Я медленно оборачиваюсь.
Воин вытаскивает со звоном меч из ножен и, склоня голову, встаёт на одно колено. Меч он протягивает мне, держа его в обеих руках.
– Для меня великая честь… – призносит он с трепетом.
Я беру в ладонь ледяную рукоять, обтянутую полосками чёрной кожи. Девственное лезвие искрится холодно синью. Моё дыхание оставляет на нём быстро исчезающие пятнышки росы. В отражении металла я вижу…
Каждый сам решает за себя. Каждый сам определяет свой путь. То, что было – невозможно вернуть и нет смысла об этом жалеть. Главное – быть честным перед самим собой. Главное – не лгать самому себе. И тогда жизнь не будет безвкусной.
А что же я себе скажу сейчас?
Я не сдамся.
Я – не – сдамся!
Я не с

3

Она поднимается и, повернувшись, целует меня.
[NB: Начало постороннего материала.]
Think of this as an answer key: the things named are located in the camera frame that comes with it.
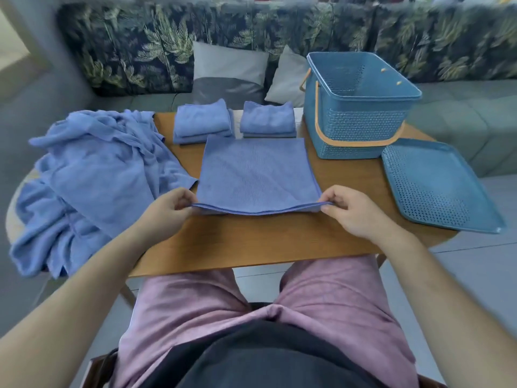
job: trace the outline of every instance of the tabletop
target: tabletop
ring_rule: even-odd
[[[199,178],[205,144],[173,145],[175,113],[157,113],[155,124],[165,144],[193,177]],[[301,126],[314,176],[321,190],[345,185],[366,193],[402,227],[427,247],[454,237],[457,232],[412,223],[397,209],[381,159],[320,159]],[[433,140],[406,125],[402,137]],[[323,213],[286,213],[265,216],[214,215],[190,218],[172,238],[142,256],[130,276],[154,276],[203,269],[284,263],[344,255],[379,253],[378,247],[347,233]]]

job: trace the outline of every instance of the blue towel
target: blue towel
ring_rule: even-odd
[[[246,101],[240,131],[244,137],[296,137],[293,104],[273,106]]]
[[[224,99],[210,105],[183,105],[174,119],[173,142],[191,144],[206,142],[209,134],[233,136],[233,112]]]
[[[48,153],[36,162],[40,178],[24,186],[16,205],[25,231],[10,255],[20,274],[33,276],[45,266],[54,278],[62,269],[74,274],[159,195],[196,182],[165,146],[152,116],[75,112],[29,141]]]
[[[238,215],[319,210],[321,190],[302,138],[206,141],[195,206]]]

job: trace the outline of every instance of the hand
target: hand
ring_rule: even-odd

Её губы тёплые, как и эта ночь. Как и это спокойное чёрное море.
Она удаляется, ничего не произнося, лишь, иногда обернувшись, глядит с тихой улыбкой. Короткие рыжие волосы слегка шевелятся набежавшим бризом.
Я сижу на бетонном кубе, нагретом за день солнцем, не двигаясь, молча. Просто смотрю на неё. Она что-то держит, прижав к животу, но из-за темноты я уже не различаю – чего именно.
Всё сказано.
Ничего не сказано.
Слова – всё.
Слова – ничто.
Кораблик медленно отходит от причала.
Она смотрит на меня, стоя у борта.
Просто смотрит. Как и я.
И я вижу её силуэт в свете тусклых габаритных огней.
В свете равнодушных звёзд.
Видевших это миллионы раз.

4

Ultra.

18-23 февраля 2007 года. Новый Городок – Москва – Новый Городок.